Я сорвал с себя рубашку и навис над ней.

— Понюхай меня, черт бы тебя побрал, Бигги! Пахнут только мои руки…

— Только твои руки, Богус? — с ледяным спокойствием произнесла она. — Ты что, трахал в сарае пальцем козу, а? — Это было выше моих сил, поэтому я сбросил ботинки, сорвал с себя брюки и набросился на нее, пытаясь стянуть трусы с колен.

— Ты, животное! — завопила она. — Убери от меня свою грязную тыкалку, Богус! О-о-о-о! Ты не знаешь, какую заразу ты подцепил! Я не хочу из-за тебя иметь то же самое.
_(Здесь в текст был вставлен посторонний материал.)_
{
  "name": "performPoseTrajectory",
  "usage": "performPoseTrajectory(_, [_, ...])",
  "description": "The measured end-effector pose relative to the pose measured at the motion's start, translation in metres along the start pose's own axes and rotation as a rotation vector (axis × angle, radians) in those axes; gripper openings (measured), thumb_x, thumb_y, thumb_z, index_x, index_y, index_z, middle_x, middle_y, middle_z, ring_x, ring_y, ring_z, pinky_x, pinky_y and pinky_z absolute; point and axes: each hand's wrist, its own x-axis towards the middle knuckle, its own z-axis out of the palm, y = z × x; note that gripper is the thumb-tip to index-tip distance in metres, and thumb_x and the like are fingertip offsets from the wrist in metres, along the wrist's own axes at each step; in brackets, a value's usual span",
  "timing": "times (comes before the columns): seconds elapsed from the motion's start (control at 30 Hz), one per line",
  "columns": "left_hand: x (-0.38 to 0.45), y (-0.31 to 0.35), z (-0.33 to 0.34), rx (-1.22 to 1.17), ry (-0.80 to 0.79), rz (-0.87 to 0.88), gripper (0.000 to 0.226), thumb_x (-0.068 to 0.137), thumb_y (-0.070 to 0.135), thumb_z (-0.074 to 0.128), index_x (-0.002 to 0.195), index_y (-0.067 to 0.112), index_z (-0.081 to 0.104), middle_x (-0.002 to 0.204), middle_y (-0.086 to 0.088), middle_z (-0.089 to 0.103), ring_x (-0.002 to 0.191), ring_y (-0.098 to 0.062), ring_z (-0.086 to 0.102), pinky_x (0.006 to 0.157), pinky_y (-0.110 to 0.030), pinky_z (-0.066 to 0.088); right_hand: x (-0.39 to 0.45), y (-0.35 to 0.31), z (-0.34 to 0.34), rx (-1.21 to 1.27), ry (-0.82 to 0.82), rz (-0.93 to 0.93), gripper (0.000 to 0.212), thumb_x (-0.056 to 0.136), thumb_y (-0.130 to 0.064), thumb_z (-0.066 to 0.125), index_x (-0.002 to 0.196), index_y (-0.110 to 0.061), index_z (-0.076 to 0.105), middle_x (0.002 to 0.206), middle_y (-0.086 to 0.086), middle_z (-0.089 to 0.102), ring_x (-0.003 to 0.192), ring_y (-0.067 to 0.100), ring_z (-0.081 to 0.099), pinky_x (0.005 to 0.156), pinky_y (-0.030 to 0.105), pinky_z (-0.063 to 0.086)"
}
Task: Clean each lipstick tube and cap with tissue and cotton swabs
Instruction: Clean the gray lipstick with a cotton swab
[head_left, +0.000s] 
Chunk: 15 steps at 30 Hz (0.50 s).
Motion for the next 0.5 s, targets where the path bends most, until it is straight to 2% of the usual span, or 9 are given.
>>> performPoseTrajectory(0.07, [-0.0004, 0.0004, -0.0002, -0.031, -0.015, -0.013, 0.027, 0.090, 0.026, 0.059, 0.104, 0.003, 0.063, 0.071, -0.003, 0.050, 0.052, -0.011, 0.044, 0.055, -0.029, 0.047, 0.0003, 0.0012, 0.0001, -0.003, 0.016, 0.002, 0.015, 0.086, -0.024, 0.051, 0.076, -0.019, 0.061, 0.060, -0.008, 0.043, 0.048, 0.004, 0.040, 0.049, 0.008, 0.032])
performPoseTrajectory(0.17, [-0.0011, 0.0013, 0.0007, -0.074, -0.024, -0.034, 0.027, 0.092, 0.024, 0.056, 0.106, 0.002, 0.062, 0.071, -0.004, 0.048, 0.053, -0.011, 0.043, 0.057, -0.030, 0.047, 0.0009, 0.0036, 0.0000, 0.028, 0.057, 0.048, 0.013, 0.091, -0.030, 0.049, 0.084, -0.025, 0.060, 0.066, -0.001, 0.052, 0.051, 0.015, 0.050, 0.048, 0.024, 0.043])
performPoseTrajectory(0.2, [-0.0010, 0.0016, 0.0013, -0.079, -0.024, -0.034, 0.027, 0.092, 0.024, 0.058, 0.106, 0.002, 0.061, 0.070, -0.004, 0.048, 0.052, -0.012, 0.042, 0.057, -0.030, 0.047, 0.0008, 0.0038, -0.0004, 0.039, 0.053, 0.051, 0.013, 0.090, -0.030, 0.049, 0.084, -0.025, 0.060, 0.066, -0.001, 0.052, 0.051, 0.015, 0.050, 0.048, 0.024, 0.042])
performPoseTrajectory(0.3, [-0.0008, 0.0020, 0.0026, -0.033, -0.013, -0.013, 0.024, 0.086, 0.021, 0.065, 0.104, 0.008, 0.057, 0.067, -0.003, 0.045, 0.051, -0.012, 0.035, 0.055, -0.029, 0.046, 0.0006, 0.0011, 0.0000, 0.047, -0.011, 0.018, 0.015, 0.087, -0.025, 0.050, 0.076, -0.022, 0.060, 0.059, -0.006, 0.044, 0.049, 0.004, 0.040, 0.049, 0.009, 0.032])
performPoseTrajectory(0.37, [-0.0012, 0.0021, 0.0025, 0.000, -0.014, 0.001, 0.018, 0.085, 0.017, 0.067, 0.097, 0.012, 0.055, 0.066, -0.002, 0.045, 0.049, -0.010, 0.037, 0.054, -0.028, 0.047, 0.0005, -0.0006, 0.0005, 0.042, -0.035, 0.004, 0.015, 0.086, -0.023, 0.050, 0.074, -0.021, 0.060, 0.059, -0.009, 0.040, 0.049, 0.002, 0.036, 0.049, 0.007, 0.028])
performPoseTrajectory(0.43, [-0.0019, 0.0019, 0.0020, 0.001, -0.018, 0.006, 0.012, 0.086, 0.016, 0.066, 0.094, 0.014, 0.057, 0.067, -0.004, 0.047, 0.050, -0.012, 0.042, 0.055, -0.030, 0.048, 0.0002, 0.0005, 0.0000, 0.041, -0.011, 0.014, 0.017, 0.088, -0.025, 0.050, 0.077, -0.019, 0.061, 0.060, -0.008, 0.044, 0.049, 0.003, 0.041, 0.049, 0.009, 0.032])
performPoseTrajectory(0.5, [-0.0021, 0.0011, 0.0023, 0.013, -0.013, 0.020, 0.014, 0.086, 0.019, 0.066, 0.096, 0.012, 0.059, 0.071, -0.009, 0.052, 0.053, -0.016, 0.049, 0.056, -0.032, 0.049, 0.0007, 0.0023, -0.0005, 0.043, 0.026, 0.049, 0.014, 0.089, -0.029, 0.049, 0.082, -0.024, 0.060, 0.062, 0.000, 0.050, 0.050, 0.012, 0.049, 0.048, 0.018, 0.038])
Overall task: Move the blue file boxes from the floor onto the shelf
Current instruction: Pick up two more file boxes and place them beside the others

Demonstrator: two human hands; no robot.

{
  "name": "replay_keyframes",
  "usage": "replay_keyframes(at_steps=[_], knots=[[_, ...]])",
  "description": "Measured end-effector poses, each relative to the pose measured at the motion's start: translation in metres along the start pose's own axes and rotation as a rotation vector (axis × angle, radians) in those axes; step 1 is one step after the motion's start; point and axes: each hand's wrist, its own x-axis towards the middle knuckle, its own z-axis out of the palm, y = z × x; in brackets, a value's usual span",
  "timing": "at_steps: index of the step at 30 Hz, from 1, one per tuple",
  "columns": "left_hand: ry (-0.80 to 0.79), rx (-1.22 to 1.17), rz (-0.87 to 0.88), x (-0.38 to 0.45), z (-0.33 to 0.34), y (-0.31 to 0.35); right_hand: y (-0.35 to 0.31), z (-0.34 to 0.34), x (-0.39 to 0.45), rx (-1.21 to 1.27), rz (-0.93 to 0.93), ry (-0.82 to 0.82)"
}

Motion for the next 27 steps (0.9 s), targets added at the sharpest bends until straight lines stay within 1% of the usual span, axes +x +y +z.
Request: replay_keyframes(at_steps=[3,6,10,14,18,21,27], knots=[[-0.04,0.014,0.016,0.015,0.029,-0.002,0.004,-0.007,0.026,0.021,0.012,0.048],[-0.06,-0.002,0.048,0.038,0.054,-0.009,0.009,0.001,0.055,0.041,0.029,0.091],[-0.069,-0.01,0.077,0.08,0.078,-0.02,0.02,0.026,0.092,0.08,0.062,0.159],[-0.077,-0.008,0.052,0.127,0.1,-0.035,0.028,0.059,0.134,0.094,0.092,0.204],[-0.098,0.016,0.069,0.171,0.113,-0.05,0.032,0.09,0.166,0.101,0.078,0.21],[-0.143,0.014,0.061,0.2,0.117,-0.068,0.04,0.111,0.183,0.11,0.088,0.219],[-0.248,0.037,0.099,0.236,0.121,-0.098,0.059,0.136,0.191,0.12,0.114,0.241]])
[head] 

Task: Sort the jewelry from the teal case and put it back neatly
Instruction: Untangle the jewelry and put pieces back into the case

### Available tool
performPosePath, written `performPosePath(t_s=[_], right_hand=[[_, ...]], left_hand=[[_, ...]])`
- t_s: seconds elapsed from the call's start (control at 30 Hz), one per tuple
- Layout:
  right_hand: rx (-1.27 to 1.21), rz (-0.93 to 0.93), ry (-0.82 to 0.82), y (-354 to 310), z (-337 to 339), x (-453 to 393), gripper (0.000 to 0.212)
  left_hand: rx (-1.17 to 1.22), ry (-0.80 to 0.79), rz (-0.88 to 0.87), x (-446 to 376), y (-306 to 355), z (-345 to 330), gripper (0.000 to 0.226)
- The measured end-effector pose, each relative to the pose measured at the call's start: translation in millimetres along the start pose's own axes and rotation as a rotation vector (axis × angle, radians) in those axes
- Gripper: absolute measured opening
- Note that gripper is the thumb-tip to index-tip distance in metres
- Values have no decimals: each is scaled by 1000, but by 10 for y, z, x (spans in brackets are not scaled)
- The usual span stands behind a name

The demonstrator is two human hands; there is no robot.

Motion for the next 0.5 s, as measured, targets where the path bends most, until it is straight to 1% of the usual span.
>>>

Она увернулась, кинулась к кровати, когда я рванулся за ней, зацепилась подолом своей нелепой вздувшейся ночнушки из отвратительной фланели, которая разорвалась по шву до самого горла, и упала плашмя на кровать. Я почти накрыл ее собой, когда она изо всех сил лягнула меня своими мощными ногами лыжницы прямо в грудь, оставив в моих руках лохмотья ночной рубашки, и рванула в коридор. Я поймал ее сзади у дверного проема, но она через мое плечо вцепилась одной рукой прямо мне в волосы, просунув другую меж своих ног, она потянулась в сторону моего мужского естества. Я произвел быструю и точную подсечку — самую лучшую, уверен, за всю мою карьеру борца. Я был уверен, что она будет ошарашена, но она резко ударила локтем мне по горлу и вцепилась в меня руками и коленями. С Бигги всегда нужно следить за ее ногами. Я запоздало попытался отбиться от нее, брыкаясь, но она вскочила и потащила меня на спине через комнату, ковыляя к комоду, перед которым ловко скрутила меня, стараясь засунуть мою голову и плечи в выдвинутый ящик.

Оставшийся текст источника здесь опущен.